• [Task] Where in the listing does the string "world" appear? Copy every line that holds it.

• [The data]
▬▬▬
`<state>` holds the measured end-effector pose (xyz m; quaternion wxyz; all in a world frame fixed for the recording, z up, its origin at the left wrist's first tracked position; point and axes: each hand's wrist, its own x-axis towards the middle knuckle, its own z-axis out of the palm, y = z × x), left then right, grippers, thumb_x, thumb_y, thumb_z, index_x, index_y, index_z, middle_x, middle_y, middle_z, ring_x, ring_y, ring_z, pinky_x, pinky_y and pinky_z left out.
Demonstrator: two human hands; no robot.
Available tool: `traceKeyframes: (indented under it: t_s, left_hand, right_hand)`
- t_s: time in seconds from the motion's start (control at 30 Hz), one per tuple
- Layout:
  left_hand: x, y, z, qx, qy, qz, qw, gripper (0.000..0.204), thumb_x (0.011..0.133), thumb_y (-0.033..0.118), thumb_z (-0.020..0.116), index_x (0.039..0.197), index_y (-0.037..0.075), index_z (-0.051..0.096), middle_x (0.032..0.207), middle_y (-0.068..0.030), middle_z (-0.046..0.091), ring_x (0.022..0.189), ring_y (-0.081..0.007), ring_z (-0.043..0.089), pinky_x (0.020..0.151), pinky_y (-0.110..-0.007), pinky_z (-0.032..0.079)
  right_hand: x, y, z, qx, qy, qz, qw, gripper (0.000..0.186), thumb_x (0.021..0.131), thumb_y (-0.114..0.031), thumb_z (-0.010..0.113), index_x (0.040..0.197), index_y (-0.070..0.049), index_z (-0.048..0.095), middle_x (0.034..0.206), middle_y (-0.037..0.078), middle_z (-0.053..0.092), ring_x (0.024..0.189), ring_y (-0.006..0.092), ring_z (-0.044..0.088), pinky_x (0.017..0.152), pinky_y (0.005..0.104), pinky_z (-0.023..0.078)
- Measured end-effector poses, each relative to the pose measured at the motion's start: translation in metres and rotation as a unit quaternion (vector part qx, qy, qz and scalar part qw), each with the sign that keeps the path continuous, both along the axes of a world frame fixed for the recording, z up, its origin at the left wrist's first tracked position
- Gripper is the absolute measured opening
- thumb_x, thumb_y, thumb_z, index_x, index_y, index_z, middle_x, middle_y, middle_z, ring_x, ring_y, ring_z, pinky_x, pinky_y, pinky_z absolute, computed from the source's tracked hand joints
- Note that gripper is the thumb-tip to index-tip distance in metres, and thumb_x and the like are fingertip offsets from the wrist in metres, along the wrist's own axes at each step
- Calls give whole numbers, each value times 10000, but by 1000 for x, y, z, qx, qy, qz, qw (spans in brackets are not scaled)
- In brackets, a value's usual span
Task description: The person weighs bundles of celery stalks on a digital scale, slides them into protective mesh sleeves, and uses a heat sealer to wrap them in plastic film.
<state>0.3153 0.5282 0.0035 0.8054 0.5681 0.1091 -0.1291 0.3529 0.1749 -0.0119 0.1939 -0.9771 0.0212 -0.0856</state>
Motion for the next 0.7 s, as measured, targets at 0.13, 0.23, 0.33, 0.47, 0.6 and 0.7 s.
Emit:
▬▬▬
• [Solution for this problem]
`<state>` holds the measured end-effector pose (xyz m; quaternion wxyz; all in a world frame fixed for the recording, z up, its origin at the left wrist's first tracked position; point and axes: each hand's wrist, its own x-axis towards the middle knuckle, its own z-axis out of the palm, y = z × x), left then right, grippers, thumb_x, thumb_y, thumb_z, index_x, index_y, index_z, middle_x, middle_y, middle_z, ring_x, ring_y, ring_z, pinky_x, pinky_y and pinky_z left out.
- Measured end-effector poses, each relative to the pose measured at the motion's start: translation in metres and rotation as a unit quaternion (vector part qx, qy, qz and scalar part qw), each with the sign that keeps the path continuous, both along the axes of a world frame fixed for the recording, z up, its origin at the left wrist's first tracked position

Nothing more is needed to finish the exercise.